YOUR ASSIGNMENT
Lines that contain the string "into" are the ones to list; copy all of them from the records.

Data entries

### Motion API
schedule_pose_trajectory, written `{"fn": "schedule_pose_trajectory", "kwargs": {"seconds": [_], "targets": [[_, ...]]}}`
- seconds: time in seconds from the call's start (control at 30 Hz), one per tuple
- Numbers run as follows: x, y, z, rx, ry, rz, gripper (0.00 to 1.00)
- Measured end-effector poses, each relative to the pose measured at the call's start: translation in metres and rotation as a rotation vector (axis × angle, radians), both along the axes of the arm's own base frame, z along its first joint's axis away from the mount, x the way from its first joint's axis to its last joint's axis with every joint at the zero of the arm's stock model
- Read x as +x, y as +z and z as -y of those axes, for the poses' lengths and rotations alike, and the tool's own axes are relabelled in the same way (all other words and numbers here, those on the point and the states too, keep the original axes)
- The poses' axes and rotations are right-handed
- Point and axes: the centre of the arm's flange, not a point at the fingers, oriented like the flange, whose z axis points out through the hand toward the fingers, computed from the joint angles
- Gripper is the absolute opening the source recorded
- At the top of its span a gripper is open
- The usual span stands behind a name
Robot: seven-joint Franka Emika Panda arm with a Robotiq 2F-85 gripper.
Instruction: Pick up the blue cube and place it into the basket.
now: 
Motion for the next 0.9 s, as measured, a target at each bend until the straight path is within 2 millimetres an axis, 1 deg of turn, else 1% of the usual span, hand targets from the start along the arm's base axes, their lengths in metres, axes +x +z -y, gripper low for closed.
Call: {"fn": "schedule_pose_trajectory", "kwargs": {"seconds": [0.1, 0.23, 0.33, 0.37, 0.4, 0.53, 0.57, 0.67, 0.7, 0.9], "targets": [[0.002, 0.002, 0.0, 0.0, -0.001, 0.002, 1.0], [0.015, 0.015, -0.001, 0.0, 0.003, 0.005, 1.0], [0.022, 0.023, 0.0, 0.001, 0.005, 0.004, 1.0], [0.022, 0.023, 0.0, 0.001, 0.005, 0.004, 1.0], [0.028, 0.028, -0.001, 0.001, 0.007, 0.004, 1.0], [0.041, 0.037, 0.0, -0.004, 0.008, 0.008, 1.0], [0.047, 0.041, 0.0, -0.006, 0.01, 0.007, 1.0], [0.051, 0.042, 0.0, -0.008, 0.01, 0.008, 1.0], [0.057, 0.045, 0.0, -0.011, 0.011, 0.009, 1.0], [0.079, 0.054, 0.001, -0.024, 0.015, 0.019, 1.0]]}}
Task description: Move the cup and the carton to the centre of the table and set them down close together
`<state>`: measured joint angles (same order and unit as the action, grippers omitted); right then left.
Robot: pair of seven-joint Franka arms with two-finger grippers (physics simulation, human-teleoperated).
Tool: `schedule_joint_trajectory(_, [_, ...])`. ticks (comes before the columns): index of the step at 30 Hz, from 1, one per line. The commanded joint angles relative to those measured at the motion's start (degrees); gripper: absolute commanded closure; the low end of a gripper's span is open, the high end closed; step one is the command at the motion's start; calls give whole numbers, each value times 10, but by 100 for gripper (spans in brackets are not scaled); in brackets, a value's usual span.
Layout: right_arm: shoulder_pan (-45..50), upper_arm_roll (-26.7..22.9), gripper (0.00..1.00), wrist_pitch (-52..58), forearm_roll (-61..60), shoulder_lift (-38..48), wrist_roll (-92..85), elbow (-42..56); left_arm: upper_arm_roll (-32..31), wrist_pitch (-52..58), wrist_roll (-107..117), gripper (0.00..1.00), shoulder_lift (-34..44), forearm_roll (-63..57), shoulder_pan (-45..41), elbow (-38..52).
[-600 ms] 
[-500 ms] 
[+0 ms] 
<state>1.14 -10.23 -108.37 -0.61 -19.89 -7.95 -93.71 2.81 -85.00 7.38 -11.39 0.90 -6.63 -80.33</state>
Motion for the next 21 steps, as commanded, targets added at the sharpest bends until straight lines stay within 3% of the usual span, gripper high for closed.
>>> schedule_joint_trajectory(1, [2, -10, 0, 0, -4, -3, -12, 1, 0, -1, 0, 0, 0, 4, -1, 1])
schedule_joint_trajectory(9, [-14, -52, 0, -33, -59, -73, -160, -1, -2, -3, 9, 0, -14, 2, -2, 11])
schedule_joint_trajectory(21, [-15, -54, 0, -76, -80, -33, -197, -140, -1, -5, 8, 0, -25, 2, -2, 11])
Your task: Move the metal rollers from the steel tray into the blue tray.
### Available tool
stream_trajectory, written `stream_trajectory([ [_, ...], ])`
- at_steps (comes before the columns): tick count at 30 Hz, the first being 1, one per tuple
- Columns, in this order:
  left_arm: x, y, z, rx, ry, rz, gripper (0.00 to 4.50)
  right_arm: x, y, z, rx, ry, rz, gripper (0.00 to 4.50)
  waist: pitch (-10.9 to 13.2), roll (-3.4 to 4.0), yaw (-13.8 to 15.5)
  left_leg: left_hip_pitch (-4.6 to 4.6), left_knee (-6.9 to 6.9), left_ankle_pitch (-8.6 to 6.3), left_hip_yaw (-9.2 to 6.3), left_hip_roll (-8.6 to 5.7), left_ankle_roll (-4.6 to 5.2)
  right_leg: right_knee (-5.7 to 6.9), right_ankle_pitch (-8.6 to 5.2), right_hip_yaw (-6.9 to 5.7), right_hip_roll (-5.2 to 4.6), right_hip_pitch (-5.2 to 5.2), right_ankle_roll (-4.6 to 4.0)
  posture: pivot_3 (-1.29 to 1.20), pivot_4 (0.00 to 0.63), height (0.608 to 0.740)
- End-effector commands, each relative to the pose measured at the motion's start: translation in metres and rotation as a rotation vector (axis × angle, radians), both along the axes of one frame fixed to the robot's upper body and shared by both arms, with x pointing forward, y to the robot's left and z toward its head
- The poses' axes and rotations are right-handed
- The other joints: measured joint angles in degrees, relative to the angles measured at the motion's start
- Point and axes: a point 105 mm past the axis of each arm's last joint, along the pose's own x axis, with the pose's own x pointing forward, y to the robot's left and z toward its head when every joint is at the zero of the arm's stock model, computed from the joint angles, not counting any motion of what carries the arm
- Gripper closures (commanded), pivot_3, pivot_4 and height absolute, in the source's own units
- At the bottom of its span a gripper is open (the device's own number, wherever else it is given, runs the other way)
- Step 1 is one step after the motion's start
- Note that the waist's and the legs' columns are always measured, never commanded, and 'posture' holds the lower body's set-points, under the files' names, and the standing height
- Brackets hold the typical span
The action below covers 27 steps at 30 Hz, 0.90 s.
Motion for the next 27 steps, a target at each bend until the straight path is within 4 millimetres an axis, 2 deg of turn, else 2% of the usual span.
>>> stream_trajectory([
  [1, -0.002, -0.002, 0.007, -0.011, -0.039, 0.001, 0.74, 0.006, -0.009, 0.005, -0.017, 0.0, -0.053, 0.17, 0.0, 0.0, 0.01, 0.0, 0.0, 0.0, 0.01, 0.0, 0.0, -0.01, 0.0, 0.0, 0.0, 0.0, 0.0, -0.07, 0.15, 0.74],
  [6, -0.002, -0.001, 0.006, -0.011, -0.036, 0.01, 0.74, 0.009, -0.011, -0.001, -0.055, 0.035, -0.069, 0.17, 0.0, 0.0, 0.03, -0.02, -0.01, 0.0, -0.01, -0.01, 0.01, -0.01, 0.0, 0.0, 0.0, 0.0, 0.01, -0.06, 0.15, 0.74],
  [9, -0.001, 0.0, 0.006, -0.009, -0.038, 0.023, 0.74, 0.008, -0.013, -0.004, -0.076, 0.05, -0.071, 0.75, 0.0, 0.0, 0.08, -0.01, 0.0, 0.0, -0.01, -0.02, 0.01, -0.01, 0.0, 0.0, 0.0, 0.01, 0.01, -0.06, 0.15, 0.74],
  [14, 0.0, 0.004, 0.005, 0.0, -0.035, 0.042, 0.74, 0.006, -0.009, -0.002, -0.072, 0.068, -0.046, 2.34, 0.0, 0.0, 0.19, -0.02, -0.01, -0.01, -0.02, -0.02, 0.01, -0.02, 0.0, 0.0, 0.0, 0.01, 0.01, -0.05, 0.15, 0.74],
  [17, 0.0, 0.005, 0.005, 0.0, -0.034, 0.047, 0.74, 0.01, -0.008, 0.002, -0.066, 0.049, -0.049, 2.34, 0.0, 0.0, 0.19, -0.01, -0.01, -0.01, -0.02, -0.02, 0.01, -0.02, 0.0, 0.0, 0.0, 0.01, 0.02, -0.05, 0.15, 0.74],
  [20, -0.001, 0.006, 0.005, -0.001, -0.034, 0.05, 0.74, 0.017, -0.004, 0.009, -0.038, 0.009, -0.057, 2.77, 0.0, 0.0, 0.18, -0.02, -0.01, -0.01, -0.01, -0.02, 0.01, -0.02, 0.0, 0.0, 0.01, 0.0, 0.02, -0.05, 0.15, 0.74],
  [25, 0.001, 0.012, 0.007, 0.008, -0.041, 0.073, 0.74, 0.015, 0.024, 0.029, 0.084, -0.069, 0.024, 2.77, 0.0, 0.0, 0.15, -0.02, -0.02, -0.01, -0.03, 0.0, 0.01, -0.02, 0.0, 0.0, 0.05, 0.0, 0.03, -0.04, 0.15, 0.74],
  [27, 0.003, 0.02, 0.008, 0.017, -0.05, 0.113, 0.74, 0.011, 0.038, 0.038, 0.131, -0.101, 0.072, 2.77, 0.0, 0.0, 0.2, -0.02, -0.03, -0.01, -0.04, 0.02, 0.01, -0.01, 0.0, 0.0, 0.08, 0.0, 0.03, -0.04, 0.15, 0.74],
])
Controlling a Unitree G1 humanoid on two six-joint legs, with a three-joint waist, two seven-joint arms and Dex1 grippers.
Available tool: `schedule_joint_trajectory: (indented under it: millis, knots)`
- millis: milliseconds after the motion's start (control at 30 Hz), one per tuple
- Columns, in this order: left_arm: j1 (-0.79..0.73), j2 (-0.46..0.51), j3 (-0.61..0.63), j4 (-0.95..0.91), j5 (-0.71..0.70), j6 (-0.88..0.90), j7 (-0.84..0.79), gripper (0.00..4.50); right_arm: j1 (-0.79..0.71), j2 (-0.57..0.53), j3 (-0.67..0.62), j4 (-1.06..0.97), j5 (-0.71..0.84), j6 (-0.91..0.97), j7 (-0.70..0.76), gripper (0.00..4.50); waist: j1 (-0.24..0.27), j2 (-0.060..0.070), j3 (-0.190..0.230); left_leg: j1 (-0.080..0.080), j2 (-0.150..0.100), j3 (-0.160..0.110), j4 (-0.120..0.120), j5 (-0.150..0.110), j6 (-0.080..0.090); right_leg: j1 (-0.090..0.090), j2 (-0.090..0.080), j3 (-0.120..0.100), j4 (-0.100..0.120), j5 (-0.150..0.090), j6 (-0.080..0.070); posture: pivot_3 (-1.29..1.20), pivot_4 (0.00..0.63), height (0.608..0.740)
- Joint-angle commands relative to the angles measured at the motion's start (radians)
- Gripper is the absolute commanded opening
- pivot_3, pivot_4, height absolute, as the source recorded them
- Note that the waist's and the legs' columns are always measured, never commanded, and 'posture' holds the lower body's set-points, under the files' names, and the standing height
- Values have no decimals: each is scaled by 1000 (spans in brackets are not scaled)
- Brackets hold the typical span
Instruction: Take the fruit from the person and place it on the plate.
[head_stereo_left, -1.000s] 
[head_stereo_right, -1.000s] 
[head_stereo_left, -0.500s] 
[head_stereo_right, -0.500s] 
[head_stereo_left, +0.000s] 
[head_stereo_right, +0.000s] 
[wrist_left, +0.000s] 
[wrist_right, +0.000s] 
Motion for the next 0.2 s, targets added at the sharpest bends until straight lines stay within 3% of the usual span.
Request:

TASK OUTPUT
Instruction: Pick up the blue cube and place it into the basket.
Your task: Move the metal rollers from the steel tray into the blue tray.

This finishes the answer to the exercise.